On Mon, Aug 29, 2011 at 08:10:32PM +0200, Tom Gundersen wrote:
On Mon, Aug 29, 2011 at 7:26 PM, Seblu <seblu@seblu.net> wrote:
On Mon, Aug 29, 2011 at 12:17 AM, Tom Gundersen <teg@jklm.no> wrote:
On Sun, Aug 28, 2011 at 11:51 PM, Dave Reisner <d@falconindy.com> wrote:
On Sun, Aug 28, 2011 at 11:44:17PM +0200, Earendil wrote:
I have also added the capability to stip th sysctl.conf files in many files in the sysctl.d directory. This idea was inspired by Debian architecture.
Sure, systemd uses this as well. Do we have any cases where distributing a sysctl file with a package is needed? I'm really not sure this is something that's wanted/needed in Arch.

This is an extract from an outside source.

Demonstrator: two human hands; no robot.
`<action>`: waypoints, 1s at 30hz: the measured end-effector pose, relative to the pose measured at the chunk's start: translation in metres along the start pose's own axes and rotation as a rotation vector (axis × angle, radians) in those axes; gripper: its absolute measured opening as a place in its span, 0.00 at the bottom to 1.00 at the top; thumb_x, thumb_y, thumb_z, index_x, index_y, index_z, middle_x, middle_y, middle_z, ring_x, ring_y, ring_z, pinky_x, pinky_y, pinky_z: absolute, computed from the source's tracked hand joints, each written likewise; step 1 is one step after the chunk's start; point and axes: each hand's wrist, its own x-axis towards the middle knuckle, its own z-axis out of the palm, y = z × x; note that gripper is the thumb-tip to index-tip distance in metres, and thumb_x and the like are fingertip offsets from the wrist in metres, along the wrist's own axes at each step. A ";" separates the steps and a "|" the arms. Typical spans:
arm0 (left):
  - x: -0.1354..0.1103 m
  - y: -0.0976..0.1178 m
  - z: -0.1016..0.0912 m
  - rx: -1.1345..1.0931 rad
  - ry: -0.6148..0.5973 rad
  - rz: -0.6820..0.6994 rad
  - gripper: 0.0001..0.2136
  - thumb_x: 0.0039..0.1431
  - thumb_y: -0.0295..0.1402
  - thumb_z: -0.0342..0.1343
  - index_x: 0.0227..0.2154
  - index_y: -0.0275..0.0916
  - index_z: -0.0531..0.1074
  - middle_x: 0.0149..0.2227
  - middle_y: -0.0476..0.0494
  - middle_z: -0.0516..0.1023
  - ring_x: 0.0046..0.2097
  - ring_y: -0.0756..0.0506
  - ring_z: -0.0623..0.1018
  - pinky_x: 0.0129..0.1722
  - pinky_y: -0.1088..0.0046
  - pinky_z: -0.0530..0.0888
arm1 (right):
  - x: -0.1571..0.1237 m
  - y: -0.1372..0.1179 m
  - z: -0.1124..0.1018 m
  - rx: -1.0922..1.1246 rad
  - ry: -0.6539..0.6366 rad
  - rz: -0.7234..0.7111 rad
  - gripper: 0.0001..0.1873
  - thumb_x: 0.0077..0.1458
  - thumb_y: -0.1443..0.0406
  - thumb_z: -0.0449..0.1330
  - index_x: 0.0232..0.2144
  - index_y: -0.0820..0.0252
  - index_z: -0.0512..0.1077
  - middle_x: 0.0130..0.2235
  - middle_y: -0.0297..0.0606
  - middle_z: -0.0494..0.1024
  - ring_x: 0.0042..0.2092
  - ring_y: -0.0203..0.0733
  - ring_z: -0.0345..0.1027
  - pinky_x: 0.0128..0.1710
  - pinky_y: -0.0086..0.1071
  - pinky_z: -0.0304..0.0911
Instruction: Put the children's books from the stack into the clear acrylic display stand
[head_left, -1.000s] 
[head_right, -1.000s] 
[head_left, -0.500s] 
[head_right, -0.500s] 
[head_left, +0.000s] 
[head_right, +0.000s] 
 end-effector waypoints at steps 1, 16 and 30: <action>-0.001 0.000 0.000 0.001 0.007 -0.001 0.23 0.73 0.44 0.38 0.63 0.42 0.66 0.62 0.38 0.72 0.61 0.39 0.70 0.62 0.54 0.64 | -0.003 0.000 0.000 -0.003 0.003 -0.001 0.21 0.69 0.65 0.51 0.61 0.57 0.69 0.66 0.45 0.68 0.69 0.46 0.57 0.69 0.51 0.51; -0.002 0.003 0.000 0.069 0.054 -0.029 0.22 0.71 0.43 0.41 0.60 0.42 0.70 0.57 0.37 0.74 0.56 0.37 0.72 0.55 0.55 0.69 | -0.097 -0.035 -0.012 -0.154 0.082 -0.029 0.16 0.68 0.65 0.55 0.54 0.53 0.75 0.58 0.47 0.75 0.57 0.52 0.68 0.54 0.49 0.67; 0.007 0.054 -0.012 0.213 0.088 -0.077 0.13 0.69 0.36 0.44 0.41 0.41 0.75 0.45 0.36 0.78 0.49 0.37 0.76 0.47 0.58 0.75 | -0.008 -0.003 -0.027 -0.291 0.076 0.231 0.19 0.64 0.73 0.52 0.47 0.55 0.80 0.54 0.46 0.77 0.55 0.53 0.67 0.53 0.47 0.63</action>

I agree with Dave, if we are going to support this there should be at least one user of it. Are there any packages that either already ship with their own sysctl file, or that would benefit from doing it? As /etc/udev/rules.d, sysctl.d can be reserved for users.
It's a very pratical way of setting system config. Make it a default, is a good advice for users. It will maybe also help packager which want add some systcl param. (chicken or the egg?)
I'm all for it if we have users (packages). I.e. if there are packages that could use this, I'd be happy to merge a patch. A candidate would be any package that instructs the user to add something to sysctl.conf. I have not seen this, but maybe it exists.
Well... ---- $ grep 'sysctl.conf' /var/abs/*/*/*.install /var/abs/community/radvd/radvd.install:add the following line to /etc/sysctl.conf: ----
If we start shipping files in /usr/lib/sysctl.d/, then the counerpart in /etc makes sense for user files and as an override mechanism. However, if there are no shipped files, then the user might as well keep all the config in /etc/sysctl.conf.